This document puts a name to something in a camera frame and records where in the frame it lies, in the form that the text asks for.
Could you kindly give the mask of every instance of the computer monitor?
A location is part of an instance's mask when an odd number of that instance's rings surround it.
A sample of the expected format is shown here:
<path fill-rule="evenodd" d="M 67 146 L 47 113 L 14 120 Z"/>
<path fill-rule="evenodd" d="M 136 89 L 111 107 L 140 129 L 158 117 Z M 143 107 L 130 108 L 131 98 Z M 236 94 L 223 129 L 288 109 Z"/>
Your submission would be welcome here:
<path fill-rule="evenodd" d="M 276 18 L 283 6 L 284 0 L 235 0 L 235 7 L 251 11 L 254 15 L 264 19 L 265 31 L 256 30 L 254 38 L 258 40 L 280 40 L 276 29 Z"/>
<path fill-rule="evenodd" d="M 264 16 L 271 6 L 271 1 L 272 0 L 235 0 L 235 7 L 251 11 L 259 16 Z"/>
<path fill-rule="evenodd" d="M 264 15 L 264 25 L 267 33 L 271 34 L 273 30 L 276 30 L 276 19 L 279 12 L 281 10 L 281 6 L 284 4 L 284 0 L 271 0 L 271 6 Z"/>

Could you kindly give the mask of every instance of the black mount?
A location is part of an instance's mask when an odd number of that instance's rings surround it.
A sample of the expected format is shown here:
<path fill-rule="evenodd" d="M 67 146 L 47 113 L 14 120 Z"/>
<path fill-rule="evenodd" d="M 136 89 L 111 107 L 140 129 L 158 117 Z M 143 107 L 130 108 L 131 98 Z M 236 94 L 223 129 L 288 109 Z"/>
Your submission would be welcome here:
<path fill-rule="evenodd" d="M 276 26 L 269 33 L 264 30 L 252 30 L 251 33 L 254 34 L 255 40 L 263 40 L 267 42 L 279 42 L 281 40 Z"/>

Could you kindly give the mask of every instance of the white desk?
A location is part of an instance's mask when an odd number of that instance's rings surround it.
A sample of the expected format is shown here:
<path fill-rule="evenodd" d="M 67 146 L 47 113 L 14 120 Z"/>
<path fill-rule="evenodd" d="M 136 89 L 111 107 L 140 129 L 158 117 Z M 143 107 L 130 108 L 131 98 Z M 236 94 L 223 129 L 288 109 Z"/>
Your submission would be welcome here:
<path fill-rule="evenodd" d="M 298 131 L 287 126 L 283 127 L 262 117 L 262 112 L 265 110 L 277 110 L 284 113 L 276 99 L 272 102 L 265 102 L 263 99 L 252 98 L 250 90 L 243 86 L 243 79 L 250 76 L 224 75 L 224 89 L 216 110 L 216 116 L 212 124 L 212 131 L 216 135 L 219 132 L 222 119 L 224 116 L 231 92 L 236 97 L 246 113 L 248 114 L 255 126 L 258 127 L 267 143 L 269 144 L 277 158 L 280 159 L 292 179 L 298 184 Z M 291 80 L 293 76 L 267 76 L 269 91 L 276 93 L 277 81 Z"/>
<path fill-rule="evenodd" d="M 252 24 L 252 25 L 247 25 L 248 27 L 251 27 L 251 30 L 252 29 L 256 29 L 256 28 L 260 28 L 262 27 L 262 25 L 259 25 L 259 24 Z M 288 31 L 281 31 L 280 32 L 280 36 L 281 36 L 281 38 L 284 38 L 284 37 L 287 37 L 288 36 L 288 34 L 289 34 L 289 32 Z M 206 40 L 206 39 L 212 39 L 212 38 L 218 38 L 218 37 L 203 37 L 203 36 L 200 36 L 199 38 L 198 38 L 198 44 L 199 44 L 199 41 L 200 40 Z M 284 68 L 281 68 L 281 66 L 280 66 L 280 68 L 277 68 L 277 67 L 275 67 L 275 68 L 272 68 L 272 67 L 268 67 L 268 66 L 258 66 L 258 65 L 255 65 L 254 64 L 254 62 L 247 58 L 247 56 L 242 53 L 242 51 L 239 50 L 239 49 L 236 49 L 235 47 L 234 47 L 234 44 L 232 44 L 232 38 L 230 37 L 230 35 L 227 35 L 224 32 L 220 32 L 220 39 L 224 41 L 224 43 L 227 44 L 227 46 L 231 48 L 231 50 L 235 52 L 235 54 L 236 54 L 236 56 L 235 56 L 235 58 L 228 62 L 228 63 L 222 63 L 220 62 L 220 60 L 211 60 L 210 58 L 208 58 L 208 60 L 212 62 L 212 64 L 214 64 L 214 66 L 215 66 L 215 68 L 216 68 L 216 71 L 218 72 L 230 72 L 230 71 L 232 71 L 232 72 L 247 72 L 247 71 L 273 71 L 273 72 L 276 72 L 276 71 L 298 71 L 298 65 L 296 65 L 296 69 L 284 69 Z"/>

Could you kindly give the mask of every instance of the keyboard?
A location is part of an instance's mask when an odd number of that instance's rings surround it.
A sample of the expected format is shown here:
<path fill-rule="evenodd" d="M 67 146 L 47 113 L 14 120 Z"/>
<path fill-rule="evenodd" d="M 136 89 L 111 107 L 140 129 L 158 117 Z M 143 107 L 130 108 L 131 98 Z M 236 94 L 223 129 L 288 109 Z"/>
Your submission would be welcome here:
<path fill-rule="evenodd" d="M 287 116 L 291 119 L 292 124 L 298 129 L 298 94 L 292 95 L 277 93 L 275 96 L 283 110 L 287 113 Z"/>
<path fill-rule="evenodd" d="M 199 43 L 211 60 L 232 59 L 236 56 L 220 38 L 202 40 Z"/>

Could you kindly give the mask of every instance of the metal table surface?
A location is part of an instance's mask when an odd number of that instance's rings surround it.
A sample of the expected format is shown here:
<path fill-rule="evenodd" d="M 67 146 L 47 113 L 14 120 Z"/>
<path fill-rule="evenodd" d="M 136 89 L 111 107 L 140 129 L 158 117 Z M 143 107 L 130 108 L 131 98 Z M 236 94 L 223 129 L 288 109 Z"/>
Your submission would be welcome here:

## HOW TO COMPLETE THIS TASK
Keeping every word and mark as it is, print the entries above.

## RESULT FOR THIS TASK
This document puts a name to something in a camera frame and records where in the frame it lies, in the form that the text asks for.
Could you kindly give the mask of every instance of the computer monitor?
A location is part of an instance's mask when an odd number of that instance's rings surround it.
A sample of the expected format is shown here:
<path fill-rule="evenodd" d="M 67 146 L 47 113 L 14 120 Z"/>
<path fill-rule="evenodd" d="M 136 89 L 111 107 L 140 129 L 158 117 Z M 143 107 L 130 108 L 131 98 Z M 236 94 L 223 129 L 288 109 Z"/>
Your submission would be welcome here:
<path fill-rule="evenodd" d="M 276 18 L 283 6 L 284 0 L 235 0 L 235 7 L 251 11 L 254 15 L 264 19 L 265 31 L 256 30 L 254 38 L 258 40 L 280 40 L 276 29 Z"/>
<path fill-rule="evenodd" d="M 264 16 L 271 6 L 271 1 L 272 0 L 235 0 L 235 7 L 251 11 L 259 16 Z"/>
<path fill-rule="evenodd" d="M 264 15 L 264 25 L 267 33 L 271 34 L 273 30 L 276 30 L 276 19 L 279 12 L 281 10 L 281 6 L 284 4 L 284 0 L 271 0 L 271 6 Z"/>

Could you kindly give the mask of every instance of the black mount?
A location is part of an instance's mask when an odd number of that instance's rings surround it.
A sample of the expected format is shown here:
<path fill-rule="evenodd" d="M 67 146 L 47 113 L 14 120 Z"/>
<path fill-rule="evenodd" d="M 136 89 L 111 107 L 140 129 L 158 117 Z M 143 107 L 130 108 L 131 98 Z M 236 94 L 223 129 L 288 109 Z"/>
Your submission would be welcome here:
<path fill-rule="evenodd" d="M 276 26 L 269 33 L 264 30 L 252 30 L 251 33 L 254 34 L 255 40 L 263 40 L 267 42 L 279 42 L 281 40 Z"/>

Could you kindly give the mask of every instance of the white desk?
A location is part of an instance's mask when an odd number of that instance's rings surround it.
A sample of the expected format is shown here:
<path fill-rule="evenodd" d="M 67 146 L 47 113 L 14 120 Z"/>
<path fill-rule="evenodd" d="M 136 89 L 111 107 L 140 129 L 158 117 Z M 143 107 L 130 108 L 131 98 Z M 236 94 L 223 129 L 288 109 Z"/>
Your submission would be welcome here:
<path fill-rule="evenodd" d="M 298 131 L 287 126 L 283 127 L 262 117 L 262 112 L 265 110 L 277 110 L 284 113 L 276 99 L 272 102 L 265 102 L 263 99 L 252 98 L 250 90 L 243 86 L 243 79 L 250 76 L 224 75 L 224 89 L 216 110 L 216 116 L 212 124 L 212 131 L 216 135 L 219 132 L 222 119 L 224 116 L 231 92 L 236 97 L 246 113 L 248 114 L 255 126 L 258 127 L 267 143 L 269 144 L 277 158 L 280 159 L 292 179 L 298 184 Z M 291 80 L 293 76 L 267 76 L 269 91 L 276 93 L 277 81 Z"/>
<path fill-rule="evenodd" d="M 252 24 L 252 25 L 247 25 L 248 27 L 251 27 L 251 30 L 252 29 L 256 29 L 256 28 L 260 28 L 262 27 L 262 25 L 259 25 L 259 24 Z M 288 31 L 281 31 L 280 32 L 280 36 L 281 36 L 281 38 L 284 38 L 284 37 L 287 37 L 288 36 L 288 34 L 289 34 L 289 32 Z M 206 40 L 206 39 L 212 39 L 212 38 L 218 38 L 218 37 L 203 37 L 203 36 L 200 36 L 199 38 L 198 38 L 198 44 L 199 44 L 199 41 L 200 40 Z M 284 68 L 281 68 L 281 66 L 280 66 L 280 68 L 277 68 L 277 67 L 275 67 L 275 68 L 272 68 L 272 67 L 268 67 L 268 66 L 258 66 L 258 65 L 255 65 L 254 64 L 254 62 L 247 58 L 247 56 L 242 53 L 242 51 L 239 50 L 239 49 L 236 49 L 235 47 L 234 47 L 234 44 L 232 44 L 232 38 L 230 37 L 230 35 L 227 35 L 224 32 L 220 32 L 220 39 L 224 41 L 224 43 L 227 44 L 227 46 L 231 48 L 231 50 L 235 52 L 235 54 L 236 54 L 236 56 L 235 56 L 235 58 L 228 62 L 228 63 L 222 63 L 220 62 L 220 60 L 211 60 L 210 58 L 208 58 L 208 60 L 212 62 L 212 64 L 214 64 L 214 66 L 215 66 L 215 68 L 216 68 L 216 71 L 218 72 L 230 72 L 230 71 L 232 71 L 232 72 L 247 72 L 247 71 L 273 71 L 273 72 L 276 72 L 276 71 L 298 71 L 298 65 L 296 65 L 296 69 L 284 69 Z"/>

Could you kindly give the mask of every instance of the keyboard?
A location is part of an instance's mask when an odd number of that instance's rings surround it.
A sample of the expected format is shown here:
<path fill-rule="evenodd" d="M 67 146 L 47 113 L 14 120 Z"/>
<path fill-rule="evenodd" d="M 136 89 L 111 107 L 140 129 L 158 117 Z M 143 107 L 130 108 L 131 98 Z M 236 94 L 223 129 L 288 109 Z"/>
Your submission would be welcome here:
<path fill-rule="evenodd" d="M 287 116 L 291 119 L 292 124 L 298 129 L 298 94 L 292 95 L 277 93 L 275 96 L 283 110 L 287 113 Z"/>
<path fill-rule="evenodd" d="M 199 43 L 211 60 L 232 59 L 236 56 L 220 38 L 202 40 Z"/>

Could you kindly give the mask of every instance of the metal table surface?
A location is part of an instance's mask when an odd number of that instance's rings surround it.
A sample of the expected format is shown here:
<path fill-rule="evenodd" d="M 67 146 L 47 113 L 14 120 Z"/>
<path fill-rule="evenodd" d="M 136 89 L 111 107 L 140 129 L 158 117 Z M 143 107 L 130 108 L 131 98 Z M 236 94 L 223 129 L 288 109 Z"/>
Your submission would be welcome here:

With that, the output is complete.